The distilling company is only one of the examples of valuable real-world experience that Lix is bringing to the classroom and all of his students. He has been involved in entrepreneurship for as long as he can remember. "My parents said I had businesses when I was four years old,” he says, and things haven’t changed much since then. Which is what makes him an excellent example for the young men and women who are a part of the LEC Entrepreneurship program.

"There is a lot of controversy in entrepreneurship whether you are born an entrepreneur or whether you are trained to be one,” Lix says. "I think it’s a combination of both.” He does not see himself so much as a teacher, but rather as a coach. While he stumbled into teaching after his move to the Cleveland area, when he submitted a very untraditional resume for a position at the LEC Center for Entrepreneurship, he has since found great enjoyment in academia. "This is my fifth year [at LEC],” he says. "I like it a lot. It’s new faces all the time, new ideas, lots of energy, lots of enthusiasm.”

He takes great pride in the students he has taught, and some of them continue their relationship with him on the professional level—two former students currently work for him at Cleveland Whiskey. One, an LEC chemistry major, received his master’s degree in chemistry and works at the Cleveland Whiskey store, and the other, an equine studies student who graduated last year, works there part-time while attending law school.

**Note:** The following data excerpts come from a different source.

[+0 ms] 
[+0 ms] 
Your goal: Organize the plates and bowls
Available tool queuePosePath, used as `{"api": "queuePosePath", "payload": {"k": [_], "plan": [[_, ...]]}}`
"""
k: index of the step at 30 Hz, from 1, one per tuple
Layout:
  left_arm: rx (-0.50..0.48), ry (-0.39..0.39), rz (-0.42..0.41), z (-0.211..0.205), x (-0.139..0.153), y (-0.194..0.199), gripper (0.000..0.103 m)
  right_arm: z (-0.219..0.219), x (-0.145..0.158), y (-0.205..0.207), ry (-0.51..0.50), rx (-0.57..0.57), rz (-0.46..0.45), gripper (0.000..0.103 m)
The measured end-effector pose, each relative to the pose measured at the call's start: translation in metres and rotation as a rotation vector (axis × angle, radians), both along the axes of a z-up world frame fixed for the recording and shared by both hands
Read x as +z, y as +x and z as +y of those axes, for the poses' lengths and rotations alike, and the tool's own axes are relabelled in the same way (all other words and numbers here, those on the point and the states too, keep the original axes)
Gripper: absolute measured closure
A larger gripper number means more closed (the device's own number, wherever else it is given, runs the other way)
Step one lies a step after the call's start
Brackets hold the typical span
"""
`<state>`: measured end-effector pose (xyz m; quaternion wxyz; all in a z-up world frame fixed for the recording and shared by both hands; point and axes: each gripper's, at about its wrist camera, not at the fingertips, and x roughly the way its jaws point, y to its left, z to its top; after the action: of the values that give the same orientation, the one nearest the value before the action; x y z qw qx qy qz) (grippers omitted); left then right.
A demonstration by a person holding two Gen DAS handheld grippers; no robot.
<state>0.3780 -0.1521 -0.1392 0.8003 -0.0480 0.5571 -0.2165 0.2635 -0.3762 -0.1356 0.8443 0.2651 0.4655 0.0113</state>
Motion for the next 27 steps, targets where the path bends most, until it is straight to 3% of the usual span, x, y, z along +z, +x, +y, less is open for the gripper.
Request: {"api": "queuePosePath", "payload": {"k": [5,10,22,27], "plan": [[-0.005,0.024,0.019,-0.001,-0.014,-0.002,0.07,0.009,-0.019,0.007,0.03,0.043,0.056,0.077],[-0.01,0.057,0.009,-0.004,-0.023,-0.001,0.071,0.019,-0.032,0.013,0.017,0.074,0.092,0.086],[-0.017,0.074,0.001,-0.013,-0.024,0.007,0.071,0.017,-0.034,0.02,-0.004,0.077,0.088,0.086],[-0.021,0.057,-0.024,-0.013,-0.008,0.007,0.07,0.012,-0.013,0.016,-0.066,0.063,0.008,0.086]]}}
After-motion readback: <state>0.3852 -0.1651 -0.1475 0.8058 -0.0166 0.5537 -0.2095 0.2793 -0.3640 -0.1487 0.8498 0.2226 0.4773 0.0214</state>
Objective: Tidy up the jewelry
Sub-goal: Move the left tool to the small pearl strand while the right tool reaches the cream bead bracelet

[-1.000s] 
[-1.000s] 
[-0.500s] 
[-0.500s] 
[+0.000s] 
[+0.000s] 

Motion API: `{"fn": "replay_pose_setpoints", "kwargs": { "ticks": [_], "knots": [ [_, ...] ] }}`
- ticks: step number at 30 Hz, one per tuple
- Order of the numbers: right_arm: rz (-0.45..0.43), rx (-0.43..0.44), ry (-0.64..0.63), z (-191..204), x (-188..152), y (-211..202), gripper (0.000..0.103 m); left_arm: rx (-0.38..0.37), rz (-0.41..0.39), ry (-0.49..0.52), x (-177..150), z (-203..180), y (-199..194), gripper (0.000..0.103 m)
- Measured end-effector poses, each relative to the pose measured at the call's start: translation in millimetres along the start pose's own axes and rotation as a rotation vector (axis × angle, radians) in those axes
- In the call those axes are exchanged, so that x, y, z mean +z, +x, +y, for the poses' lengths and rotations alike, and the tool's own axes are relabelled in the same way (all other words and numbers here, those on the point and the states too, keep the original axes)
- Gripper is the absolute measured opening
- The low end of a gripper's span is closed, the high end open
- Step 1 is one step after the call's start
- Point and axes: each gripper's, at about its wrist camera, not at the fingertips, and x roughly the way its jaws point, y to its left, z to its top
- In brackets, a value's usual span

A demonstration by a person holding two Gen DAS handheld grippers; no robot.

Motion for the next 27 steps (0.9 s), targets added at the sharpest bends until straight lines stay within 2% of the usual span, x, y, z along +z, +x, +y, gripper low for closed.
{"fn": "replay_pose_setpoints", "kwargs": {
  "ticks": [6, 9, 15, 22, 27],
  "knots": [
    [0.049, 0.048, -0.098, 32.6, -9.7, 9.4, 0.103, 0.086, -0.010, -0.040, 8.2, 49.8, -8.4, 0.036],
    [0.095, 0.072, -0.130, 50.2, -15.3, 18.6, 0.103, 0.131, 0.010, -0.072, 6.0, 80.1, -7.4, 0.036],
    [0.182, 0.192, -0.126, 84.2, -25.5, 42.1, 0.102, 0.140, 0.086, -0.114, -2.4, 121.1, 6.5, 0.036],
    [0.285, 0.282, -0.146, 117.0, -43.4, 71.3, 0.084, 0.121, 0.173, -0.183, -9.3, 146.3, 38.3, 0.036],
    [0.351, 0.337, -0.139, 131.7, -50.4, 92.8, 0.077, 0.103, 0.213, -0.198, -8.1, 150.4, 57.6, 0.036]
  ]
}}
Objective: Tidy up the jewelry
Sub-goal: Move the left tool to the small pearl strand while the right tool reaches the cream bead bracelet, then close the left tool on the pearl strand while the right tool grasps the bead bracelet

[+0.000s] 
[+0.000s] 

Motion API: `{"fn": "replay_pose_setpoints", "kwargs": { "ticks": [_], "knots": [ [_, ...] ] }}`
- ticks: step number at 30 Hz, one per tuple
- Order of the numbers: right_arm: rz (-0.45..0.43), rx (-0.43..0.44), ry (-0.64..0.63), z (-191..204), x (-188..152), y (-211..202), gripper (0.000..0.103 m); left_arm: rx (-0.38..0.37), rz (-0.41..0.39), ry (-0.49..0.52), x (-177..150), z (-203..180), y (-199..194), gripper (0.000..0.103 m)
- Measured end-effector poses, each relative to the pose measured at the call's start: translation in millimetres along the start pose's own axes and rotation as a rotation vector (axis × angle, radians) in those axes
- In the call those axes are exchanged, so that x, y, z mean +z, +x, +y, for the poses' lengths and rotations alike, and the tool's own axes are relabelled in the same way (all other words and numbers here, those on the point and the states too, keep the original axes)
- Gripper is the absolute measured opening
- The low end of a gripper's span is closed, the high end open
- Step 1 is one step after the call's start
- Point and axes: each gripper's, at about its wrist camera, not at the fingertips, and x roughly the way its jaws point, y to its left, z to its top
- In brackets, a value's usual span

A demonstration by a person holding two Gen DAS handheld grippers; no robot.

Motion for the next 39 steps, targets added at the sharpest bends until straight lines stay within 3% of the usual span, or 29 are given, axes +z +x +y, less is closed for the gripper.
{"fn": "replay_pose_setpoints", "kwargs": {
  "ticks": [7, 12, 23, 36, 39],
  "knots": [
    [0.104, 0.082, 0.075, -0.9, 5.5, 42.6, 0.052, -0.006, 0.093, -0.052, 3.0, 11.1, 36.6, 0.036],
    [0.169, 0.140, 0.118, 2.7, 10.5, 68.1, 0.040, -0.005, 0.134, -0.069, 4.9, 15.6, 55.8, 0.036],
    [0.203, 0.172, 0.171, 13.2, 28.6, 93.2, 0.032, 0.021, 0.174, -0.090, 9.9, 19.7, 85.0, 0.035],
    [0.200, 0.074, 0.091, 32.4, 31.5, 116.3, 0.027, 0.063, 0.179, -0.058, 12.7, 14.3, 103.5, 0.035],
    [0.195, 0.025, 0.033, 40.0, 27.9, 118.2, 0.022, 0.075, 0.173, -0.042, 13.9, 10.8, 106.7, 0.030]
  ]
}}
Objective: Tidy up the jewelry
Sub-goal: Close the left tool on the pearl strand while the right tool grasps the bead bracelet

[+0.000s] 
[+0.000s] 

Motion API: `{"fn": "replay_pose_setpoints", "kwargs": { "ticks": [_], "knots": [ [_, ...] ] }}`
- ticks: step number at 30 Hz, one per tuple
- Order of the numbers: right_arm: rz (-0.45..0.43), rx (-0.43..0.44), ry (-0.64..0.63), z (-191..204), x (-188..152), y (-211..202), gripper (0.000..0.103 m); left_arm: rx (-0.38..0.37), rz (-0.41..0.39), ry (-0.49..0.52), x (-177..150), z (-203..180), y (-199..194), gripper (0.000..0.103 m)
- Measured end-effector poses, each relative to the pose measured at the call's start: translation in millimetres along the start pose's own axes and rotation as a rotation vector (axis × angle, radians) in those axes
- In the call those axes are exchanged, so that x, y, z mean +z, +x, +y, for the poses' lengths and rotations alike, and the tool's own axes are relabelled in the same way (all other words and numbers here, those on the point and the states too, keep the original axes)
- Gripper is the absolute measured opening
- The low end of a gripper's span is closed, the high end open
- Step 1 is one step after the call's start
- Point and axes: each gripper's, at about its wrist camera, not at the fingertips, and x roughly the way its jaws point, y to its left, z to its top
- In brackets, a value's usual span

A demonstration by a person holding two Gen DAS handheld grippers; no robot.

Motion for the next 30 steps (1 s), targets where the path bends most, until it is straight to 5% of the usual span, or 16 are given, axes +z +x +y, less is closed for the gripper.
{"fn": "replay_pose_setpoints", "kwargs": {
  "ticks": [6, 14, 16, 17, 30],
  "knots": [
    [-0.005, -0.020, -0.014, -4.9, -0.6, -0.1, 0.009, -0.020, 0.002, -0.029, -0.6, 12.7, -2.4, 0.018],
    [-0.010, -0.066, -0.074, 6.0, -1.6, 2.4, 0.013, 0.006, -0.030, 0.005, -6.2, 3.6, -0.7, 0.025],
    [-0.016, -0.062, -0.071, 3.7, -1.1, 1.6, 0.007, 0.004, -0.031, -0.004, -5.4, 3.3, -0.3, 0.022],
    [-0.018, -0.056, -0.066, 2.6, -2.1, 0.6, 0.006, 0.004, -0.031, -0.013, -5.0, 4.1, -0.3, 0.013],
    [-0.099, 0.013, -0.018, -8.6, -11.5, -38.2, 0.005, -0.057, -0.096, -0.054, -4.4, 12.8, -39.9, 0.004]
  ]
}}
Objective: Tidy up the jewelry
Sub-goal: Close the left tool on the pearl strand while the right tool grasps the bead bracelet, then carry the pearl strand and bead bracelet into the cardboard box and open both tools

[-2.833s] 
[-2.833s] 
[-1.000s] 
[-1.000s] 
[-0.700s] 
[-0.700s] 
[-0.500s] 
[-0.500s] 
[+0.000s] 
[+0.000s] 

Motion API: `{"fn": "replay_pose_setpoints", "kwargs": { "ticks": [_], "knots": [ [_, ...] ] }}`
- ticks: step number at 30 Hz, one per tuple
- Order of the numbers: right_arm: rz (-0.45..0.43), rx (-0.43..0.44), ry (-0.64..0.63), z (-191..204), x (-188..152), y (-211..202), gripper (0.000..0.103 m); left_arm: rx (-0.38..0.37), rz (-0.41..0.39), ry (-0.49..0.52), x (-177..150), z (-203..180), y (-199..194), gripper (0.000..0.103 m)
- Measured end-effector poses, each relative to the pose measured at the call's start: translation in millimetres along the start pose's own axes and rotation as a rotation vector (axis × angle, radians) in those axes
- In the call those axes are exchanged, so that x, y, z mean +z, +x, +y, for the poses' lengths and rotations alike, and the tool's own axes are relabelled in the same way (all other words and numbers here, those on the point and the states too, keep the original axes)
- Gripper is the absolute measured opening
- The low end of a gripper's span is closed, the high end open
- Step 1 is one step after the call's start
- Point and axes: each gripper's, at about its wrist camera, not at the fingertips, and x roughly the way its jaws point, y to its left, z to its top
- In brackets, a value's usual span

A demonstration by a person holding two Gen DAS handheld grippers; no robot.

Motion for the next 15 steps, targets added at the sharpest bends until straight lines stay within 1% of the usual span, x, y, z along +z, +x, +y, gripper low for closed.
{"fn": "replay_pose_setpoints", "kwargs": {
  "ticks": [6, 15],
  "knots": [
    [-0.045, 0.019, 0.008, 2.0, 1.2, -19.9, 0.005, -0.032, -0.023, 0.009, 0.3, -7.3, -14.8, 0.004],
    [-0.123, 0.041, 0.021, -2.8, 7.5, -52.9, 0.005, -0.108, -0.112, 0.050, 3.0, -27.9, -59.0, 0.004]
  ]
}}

His favorite thing about teaching at LEC? "When I see a student who has an idea and has a passion for that idea, and I know that they are really into it,” he says. Then he helps them take that idea and make is as good as it can be. Recently Lix had the chance to show off some of his students during the visit of filmmaker Brian Weildling. At the end of the talk, Lix asked two of his students to stand up and tell the guest speaker of their entrepreneurial ideas. "They both stood up, and explained [their ideas], explained [them] with passion, and he was really impressed. I was really proud.”